御劔 光の風3
「全世界の運命が狂わないように監視し、修繕する。それが監視者の役目であり神と言われる所以でもある。空間を飛べる力も世界を監視する為に必要な力だった。ただ…玲蘭華の力は強くそれ以上のことが出来た。」

<永>の中でマチェリラはこれ以上聞くことを拒むように両手で耳を押さえ固く目を閉じた。

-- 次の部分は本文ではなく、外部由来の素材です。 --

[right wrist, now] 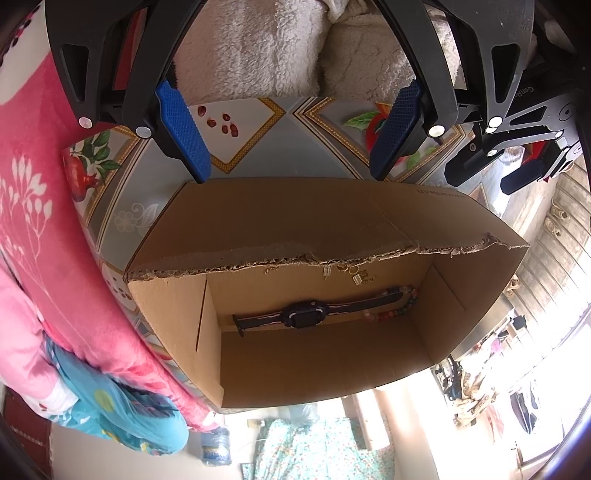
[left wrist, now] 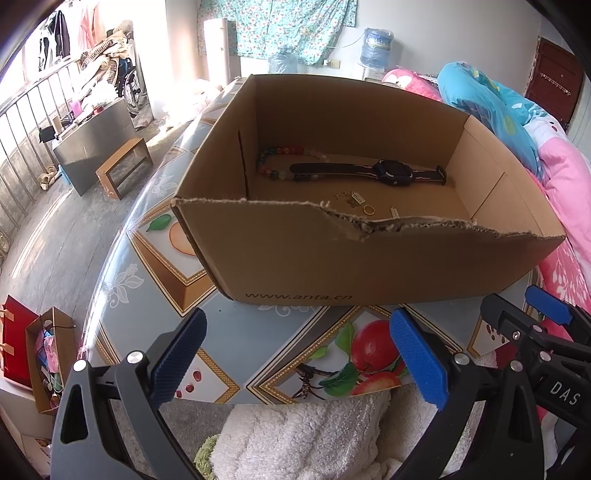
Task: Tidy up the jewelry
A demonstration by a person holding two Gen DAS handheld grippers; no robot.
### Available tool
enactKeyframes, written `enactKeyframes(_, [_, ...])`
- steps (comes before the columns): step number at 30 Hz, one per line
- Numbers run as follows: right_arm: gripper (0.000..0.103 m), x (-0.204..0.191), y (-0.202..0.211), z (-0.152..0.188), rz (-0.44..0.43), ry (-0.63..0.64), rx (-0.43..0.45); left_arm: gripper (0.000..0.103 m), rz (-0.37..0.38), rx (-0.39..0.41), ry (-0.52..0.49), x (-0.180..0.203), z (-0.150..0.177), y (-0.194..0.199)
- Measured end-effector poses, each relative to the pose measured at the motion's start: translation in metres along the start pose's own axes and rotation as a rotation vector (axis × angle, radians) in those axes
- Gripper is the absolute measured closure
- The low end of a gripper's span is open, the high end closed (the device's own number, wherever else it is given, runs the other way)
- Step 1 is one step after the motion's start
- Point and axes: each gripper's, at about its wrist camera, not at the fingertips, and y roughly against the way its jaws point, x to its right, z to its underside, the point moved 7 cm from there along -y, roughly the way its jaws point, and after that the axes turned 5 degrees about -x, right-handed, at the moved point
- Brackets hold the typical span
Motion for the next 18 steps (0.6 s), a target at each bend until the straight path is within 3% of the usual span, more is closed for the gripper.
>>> enactKeyframes(18, [0.019, 0.0006, -0.0014, -0.0002, -0.005, -0.005, -0.003, 0.006, 0.000, -0.005, -0.011, 0.0024, -0.0027, -0.0018])
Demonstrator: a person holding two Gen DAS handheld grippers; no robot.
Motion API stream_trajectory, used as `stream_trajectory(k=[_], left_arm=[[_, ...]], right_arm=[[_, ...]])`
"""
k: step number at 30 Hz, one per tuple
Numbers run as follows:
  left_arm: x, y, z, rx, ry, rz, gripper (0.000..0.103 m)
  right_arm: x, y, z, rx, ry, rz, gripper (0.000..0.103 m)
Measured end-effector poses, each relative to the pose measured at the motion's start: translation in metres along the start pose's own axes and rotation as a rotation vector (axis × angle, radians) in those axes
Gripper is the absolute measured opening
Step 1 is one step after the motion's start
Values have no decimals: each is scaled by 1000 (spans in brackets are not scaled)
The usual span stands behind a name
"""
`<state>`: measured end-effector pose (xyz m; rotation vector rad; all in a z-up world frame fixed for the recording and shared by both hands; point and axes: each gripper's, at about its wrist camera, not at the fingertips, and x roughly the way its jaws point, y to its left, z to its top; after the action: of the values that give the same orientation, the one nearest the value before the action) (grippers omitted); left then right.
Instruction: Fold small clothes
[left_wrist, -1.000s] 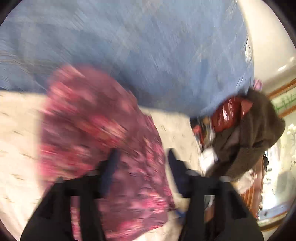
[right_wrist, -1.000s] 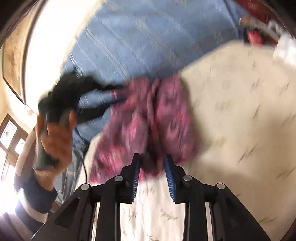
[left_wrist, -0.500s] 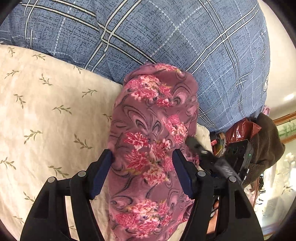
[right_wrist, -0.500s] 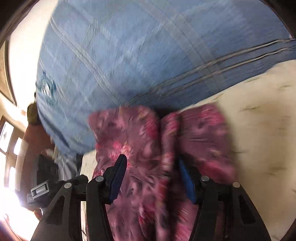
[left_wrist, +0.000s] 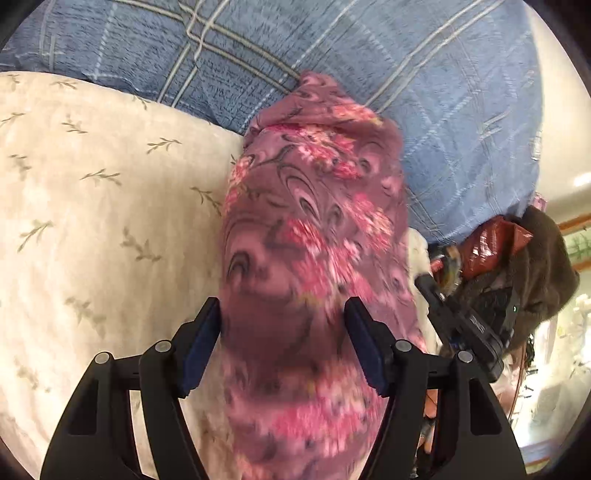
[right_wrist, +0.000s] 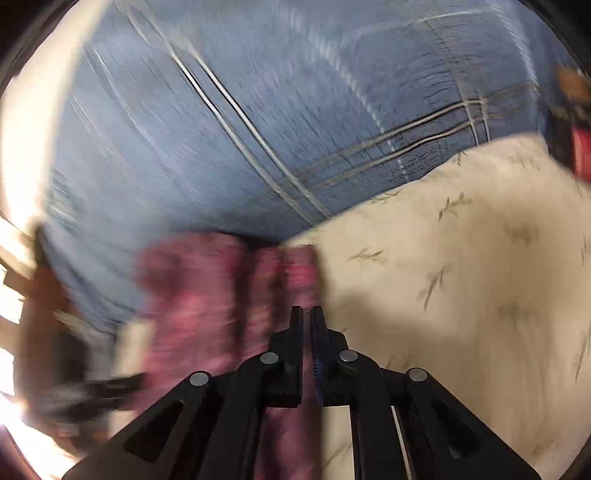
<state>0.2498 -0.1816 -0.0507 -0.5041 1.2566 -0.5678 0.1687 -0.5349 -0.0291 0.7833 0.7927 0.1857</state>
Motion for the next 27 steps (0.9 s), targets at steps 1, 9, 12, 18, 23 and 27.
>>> stream_trajectory(k=[1, 9, 12, 18, 23, 27], left_arm=[[-5, 2, -6, -2, -9, -12, 67], [-8, 6, -51, -78, 10, -57, 68], [-20, -4, -64, -44, -27, -41, 68], [-2, -7, -82, 34, -22, 82, 69], [-15, -6, -90, 36, 5, 53, 69], [-32, -2, -84, 28, -37, 45, 69]], right_arm=[[-12, 1, -9, 1, 11, 47, 24], [-1, 28, -73, -164, 149, 13, 21], [-34, 48, -72, -230, 33, 32, 10], [-21, 14, -91, -217, 85, -145, 10], [-49, 8, -89, -118, 7, -52, 18], [-59, -2, -84, -57, -12, -50, 33]])
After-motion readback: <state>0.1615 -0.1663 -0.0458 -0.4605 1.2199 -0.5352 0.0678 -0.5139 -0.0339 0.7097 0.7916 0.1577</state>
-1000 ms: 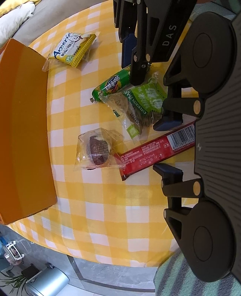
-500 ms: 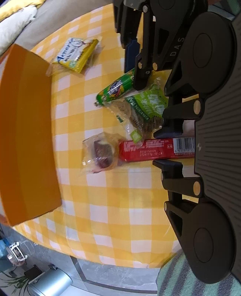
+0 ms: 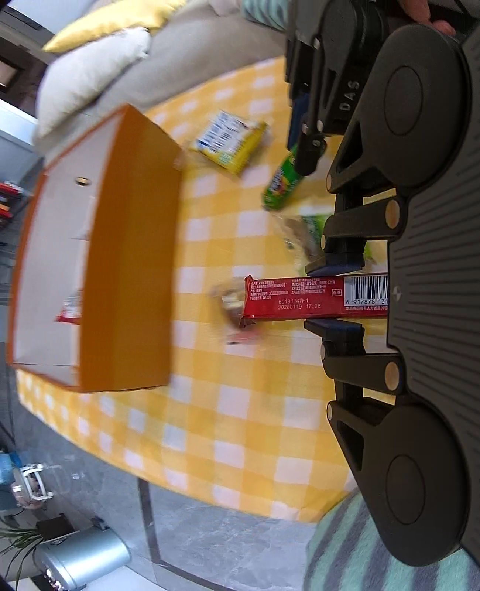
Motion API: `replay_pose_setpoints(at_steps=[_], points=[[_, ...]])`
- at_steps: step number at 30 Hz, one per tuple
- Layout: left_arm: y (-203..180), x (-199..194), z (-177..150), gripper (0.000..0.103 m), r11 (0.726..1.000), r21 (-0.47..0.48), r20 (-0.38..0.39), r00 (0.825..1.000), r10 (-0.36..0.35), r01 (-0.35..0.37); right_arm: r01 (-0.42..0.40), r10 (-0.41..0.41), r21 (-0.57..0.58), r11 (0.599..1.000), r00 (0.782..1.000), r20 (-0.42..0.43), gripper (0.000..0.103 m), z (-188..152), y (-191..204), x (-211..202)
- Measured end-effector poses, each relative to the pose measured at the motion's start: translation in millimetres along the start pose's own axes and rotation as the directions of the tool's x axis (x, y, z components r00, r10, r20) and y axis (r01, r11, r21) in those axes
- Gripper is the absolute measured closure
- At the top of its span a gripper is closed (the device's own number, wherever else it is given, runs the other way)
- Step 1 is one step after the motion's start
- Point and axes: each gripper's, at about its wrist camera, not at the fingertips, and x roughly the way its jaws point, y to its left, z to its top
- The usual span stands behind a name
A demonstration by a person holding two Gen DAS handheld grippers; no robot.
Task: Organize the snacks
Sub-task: 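Carry both items over the orange box and open both tools to drop them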
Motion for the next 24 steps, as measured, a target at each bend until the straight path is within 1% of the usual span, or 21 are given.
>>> replay_pose_setpoints(at_steps=[6,13,17,20,24], points=[[-1,-27,19,0.077,0.999,-0.008,0.079,0.996,-0.033,0.034,0.000,-0.002,0.038,0.999,0.998,0.057,0.083,7,-6,-21],[-10,-45,50,0.077,0.997,0.030,0.143,0.987,-0.071,0.067,0.000,-0.011,0.073,0.997,0.989,0.149,0.084,21,-14,-57],[-21,-55,72,0.077,0.994,0.070,0.172,0.981,-0.094,0.083,0.007,-0.023,0.086,0.996,0.982,0.185,0.083,34,-19,-76],[-28,-59,88,0.077,0.990,0.092,0.181,0.976,-0.125,0.110,0.010,-0.028,0.087,0.996,0.978,0.207,0.083,46,-22,-88],[-41,-64,111,0.077,0.985,0.139,0.209,0.970,-0.127,0.099,0.021,-0.038,0.073,0.997,0.969,0.244,0.084,65,-24,-102]])
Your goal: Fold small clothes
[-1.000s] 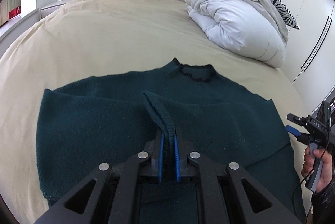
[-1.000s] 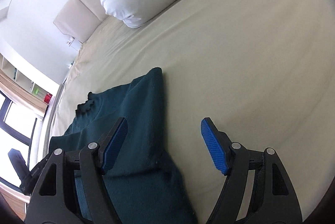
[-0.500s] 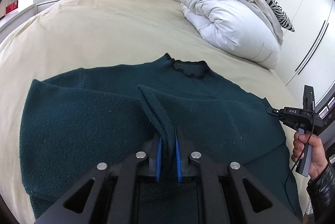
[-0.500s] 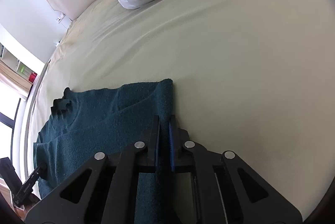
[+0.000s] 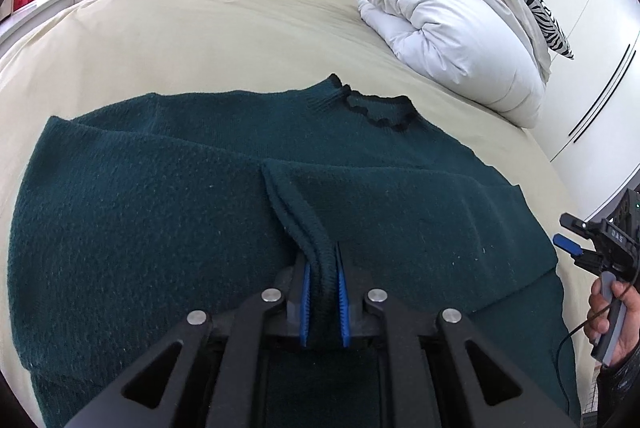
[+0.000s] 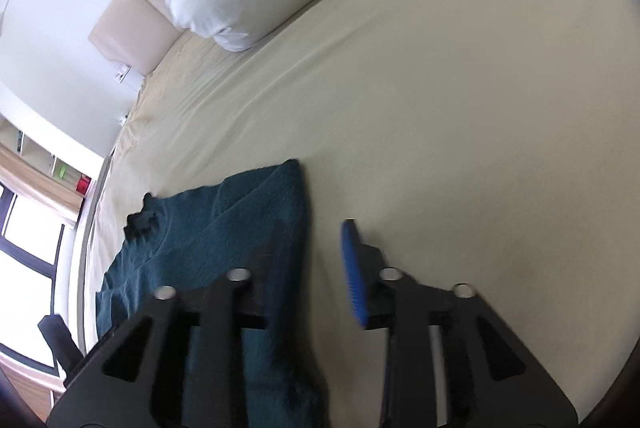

日向は全く付いていけない話を受け入れていくだけで何かを考える余裕は無い。

「彼女は新たに歯車を創り、それを組み込むことが出来たのだ。」

「それって…つまり…。」

「世界のカラクリを狂わせることが出来た、ということだ。」

良くも悪くもと長は続けたが貴未の頭の中には入ってこなかった。

それは神官というレベルの話なのだろうか、世界を治める王を凌ぐほどの力ではないのだろうか。

話が大きくなりすぎて他人事になりそうになるが長の言い方ではそうではない筈だ。

「そして永も玲蘭華と同じ力を持っている。」

貴未は手の中の球体を見つめてその瞳を揺らした。

中にはマチェリラがいる、しかし今はそのことなど忘れてしまっているだろう。